From my experience as a pastor and a person, I have to admit that I want nothing more than to pray. True, real, intimate prayer. There are few things I want more than prayer. Yet I also have to admit that nothing is more difficult for me than prayer.
Richard Foster describes my struggle better than I can. He says, “We today yearn for prayer and hide from prayer. We are attracted to it and intimidated by it. We believe prayer is something we should do, even something we want to do, but it seems like a chasm stands between us and actually praying.”
Luke reminds us Jesus “…was praying in a certain place, and after he had finished, one of his disciples said to him, ‘Lord, teach us to pray.'” After ten chapters in Luke’s gospel, the disciples, who have been with Jesus, observed his prayer patterns and experienced the power of his praying. They come to Jesus and ask him to teach them to pray.
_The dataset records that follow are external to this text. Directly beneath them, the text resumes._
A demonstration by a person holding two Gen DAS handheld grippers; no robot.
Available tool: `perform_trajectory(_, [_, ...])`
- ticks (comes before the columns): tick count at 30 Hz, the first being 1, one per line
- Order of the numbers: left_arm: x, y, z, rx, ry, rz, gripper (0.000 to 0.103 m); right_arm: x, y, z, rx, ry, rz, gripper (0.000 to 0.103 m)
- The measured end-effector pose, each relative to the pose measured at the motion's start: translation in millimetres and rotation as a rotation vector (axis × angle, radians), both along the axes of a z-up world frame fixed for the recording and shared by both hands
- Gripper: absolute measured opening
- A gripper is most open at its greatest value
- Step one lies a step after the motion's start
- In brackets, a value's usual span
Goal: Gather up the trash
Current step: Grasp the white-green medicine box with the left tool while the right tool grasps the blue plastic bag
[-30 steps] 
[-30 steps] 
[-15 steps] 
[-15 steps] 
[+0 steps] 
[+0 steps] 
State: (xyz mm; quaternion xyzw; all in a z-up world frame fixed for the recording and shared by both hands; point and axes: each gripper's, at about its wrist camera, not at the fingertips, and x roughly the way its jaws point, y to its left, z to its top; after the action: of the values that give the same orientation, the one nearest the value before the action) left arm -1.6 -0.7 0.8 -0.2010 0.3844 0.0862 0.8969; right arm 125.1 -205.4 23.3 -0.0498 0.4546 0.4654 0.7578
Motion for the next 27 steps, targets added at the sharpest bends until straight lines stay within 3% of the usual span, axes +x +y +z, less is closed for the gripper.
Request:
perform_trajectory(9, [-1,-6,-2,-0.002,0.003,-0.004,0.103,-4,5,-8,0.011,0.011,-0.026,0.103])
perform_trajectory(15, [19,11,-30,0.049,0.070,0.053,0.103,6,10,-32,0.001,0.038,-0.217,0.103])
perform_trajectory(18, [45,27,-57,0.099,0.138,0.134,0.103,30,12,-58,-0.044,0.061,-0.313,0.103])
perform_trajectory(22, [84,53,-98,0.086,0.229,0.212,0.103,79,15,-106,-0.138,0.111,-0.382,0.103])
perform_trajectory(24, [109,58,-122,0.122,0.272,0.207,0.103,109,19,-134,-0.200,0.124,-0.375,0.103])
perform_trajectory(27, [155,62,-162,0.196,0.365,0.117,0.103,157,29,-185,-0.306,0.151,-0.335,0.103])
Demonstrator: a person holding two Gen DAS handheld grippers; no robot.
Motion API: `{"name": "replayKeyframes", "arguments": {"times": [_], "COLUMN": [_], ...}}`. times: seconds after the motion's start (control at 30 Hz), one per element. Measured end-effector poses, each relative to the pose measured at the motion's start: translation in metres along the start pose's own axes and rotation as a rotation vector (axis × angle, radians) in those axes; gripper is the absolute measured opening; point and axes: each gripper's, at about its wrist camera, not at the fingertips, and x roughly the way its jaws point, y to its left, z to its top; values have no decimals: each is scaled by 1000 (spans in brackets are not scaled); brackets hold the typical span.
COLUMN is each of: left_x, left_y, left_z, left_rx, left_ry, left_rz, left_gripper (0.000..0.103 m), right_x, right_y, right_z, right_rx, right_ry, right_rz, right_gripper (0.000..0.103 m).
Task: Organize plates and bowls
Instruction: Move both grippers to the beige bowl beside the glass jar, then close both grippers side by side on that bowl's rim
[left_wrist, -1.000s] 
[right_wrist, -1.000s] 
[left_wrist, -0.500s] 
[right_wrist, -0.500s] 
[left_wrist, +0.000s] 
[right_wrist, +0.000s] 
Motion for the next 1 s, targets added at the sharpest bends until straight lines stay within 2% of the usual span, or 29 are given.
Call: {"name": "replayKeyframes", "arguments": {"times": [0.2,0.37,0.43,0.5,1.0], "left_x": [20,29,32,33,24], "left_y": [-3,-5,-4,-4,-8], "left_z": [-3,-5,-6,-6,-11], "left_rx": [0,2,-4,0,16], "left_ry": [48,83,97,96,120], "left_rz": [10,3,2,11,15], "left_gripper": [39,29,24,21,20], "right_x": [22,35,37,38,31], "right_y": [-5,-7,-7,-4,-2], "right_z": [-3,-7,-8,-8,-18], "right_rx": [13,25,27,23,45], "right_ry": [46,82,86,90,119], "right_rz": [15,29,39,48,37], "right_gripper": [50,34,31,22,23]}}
What motivated them to pray? Or to learn to pray?
In Luke’s gospel we get a glimpse of Jesus’ prayer life. It is related to the major theme of the gospel: “Jesus not only possessed the Holy Spirit but promised the Holy Spirit to his followers.” You see, in Luke’s gospel, the Spirit, the power that was in Jesus is the same Spirit, power, that is in the church. The power of the Holy Spirit, the power in Jesus and the Church, is directly related to prayer. In fact for Luke, power comes through prayer.
So, the disciples come to Jesus and ask, “Lord, teach us to pray.”
What motivates them to ask? What motivates you to pray?